### [RAW DATA]
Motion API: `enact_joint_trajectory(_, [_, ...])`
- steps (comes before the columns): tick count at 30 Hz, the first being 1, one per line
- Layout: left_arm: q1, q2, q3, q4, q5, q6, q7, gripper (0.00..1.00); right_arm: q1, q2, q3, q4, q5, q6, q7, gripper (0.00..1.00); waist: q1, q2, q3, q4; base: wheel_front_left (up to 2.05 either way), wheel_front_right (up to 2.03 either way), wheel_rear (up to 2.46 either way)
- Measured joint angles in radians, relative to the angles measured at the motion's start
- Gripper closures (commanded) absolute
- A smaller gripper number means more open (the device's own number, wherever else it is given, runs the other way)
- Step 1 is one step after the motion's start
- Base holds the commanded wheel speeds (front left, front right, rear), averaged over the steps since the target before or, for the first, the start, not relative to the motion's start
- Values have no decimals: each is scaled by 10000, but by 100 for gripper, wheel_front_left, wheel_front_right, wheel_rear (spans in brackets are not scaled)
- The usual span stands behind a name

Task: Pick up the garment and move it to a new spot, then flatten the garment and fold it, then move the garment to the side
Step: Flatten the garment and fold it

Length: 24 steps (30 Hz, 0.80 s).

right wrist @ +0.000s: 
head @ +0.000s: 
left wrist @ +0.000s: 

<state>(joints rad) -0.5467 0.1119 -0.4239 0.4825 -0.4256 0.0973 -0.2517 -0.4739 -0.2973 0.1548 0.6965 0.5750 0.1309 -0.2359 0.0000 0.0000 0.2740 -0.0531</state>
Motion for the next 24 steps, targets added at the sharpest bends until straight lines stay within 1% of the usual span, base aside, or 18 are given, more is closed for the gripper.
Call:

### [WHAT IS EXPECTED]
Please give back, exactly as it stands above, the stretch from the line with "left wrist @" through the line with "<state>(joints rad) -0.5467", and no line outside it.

### [RESPONSE AREA]
left wrist @ +0.000s: 

<state>(joints rad) -0.5467 0.1119 -0.4239 0.4825 -0.4256 0.0973 -0.2517 -0.4739 -0.2973 0.1548 0.6965 0.5750 0.1309 -0.2359 0.0000 0.0000 0.2740 -0.0531</state>

Work on this exercise is finished.